300 à 500 milliards d’euros : selon une estimation de l’AF2i, il s’agit du montant total des actifs gérés depuis Londres pour des Français (des investisseurs institutionnels essentiellement, mais aussi des entreprises ou encore les clients de conseillers en gestion de patrimoine). Ces gérants installés à Londres sont aussi bien britanniques, qu'américains, suisses, japonais ou même français. « Nous ne savons pas aujourd’hui quelles mesures ces sociétés de gestion à Londres vont prendre dans la perspective du Brexit, déplore Jean Eyraud, président d’honneur de l’Af2i. Si elles ne font rien, elles ne pourront plus bénéficier du passeport européen leur permettant de gérer des mandats ou de commercialiser des OPC [1] en Union européenne.

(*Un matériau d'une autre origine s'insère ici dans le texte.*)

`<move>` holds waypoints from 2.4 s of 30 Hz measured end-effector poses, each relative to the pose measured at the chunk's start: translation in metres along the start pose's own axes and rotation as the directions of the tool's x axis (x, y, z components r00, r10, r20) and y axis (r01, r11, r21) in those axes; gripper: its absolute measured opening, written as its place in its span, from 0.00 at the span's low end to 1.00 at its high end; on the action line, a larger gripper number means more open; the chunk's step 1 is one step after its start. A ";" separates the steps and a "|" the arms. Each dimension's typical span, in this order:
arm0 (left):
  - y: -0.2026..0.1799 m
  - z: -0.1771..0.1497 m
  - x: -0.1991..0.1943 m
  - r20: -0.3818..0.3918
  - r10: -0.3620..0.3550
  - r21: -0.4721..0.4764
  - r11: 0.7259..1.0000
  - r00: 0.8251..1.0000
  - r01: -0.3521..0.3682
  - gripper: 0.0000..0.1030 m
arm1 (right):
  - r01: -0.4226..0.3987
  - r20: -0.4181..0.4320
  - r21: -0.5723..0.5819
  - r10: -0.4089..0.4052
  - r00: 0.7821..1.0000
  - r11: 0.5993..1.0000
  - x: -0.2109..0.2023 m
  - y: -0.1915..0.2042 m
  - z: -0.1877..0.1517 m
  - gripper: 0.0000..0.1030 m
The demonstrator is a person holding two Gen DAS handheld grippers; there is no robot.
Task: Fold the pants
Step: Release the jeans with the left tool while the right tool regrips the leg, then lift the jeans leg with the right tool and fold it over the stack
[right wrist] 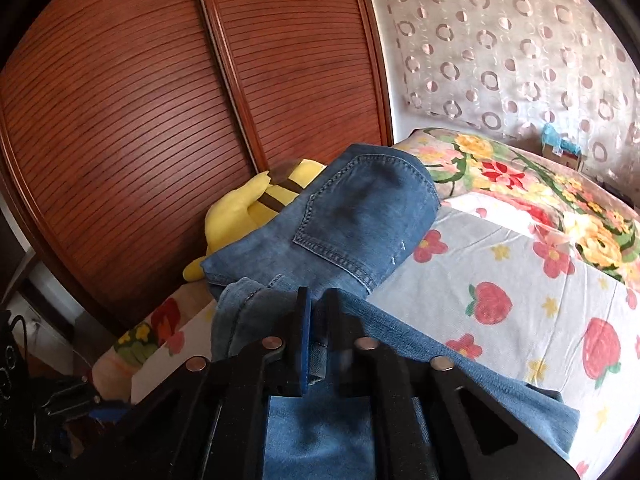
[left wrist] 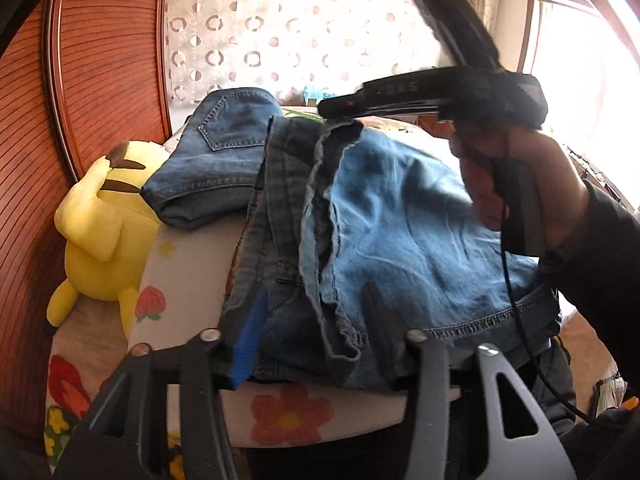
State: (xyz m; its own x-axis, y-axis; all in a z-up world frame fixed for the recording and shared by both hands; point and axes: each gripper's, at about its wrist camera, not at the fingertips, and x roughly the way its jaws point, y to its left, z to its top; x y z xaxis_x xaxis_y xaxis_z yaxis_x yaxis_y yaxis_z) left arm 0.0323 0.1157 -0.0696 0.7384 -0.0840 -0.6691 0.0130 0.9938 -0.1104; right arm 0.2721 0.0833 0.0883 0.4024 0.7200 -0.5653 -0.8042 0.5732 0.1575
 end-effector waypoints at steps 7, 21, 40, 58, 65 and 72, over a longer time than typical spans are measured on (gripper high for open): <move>0.000 0.005 0.004 0.001 0.004 0.005 1.000 1.000 -0.004 0.61 | 0.053 0.045 0.013 -0.054 0.998 0.999 -0.065 -0.034 -0.027 0.45; -0.015 0.019 0.016 0.004 0.003 0.033 0.999 1.000 -0.003 0.68 | 0.179 -0.085 0.197 -0.165 0.983 0.964 -0.110 -0.136 -0.119 0.45; -0.024 0.020 0.022 0.001 0.016 0.054 0.998 1.000 -0.016 0.68 | 0.085 -0.089 0.319 -0.060 0.994 0.944 -0.070 -0.160 -0.093 0.06; -0.018 0.016 0.021 0.002 0.021 0.034 0.999 1.000 -0.021 0.68 | 0.197 0.025 0.206 -0.206 0.978 0.958 -0.105 -0.129 -0.090 0.13; -0.023 0.021 0.013 0.035 0.014 0.037 0.999 0.999 -0.016 0.68 | 0.197 -0.059 0.199 -0.189 0.980 0.960 -0.114 -0.127 -0.144 0.39; -0.027 0.024 0.019 0.036 0.012 0.040 0.999 0.999 -0.014 0.68 | 0.162 -0.135 0.207 -0.136 0.982 0.965 -0.112 -0.115 -0.190 0.40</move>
State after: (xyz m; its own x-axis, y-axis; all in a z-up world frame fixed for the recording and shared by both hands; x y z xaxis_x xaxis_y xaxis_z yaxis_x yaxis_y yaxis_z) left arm 0.0622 0.0889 -0.0623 0.7624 -0.0690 -0.6434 0.0299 0.9970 -0.0714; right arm 0.2364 -0.1374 -0.0199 0.4452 0.5761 -0.6854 -0.6204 0.7505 0.2278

Les sociétés de gestion vont donc sans doute prendre des mesures pour continuer, coûte que coûte, à gérer pour le compte d'investisseurs du continent, mais plus le temps passe et plus il devient évident que les décisions seront prises dans la précipitation. Or il faut éviter que les investisseurs continentaux se retirent tous en même temps de ces fonds gérés à Londres ou que des volumes d’actifs très importants soient vendus soit sur une période très resserrée ce qui déstabilisera les marchés, soit lors d’une période peu propice pour les investisseurs en cas de correction ou même de repli significatif. »

 

Enfin, il y aura des frottements fiscaux et comptables que les institutionnels ont pour le moment du mal à appréhender et auxquels ils ne seront donc pas préparés. « Certes, admet Jean Eyraud, il existe des dispositions en cas de fusion-absorption d’un fonds par un autre qui permettent d’éviter ces désagréments mais encore faut-il que les deux véhicules soient identiques ; or la notion de fonds identiques est trop précise pour s'appliquer au cas d'une sortie d'un État de l'Union européenne ! » Voilà pourquoi l’AF2i plaide pour des clauses de grand-père : « Grâce à ces clauses, les futures règles post-Brexit ne s’appliqueraient qu’aux sommes investies après le Brexit ; quant aux sommes investies avant le Brexit, elles continueraient de bénéficier de l’ancien régime. Idem pour les actifs réels ou illiquides comme ceux d'un fonds de capital-investissement. Il faut qu'ils puissent être conservés jusqu'à l'échéance initialement prévue ou négociée. »

 

[1] Organismes de placements collectifs.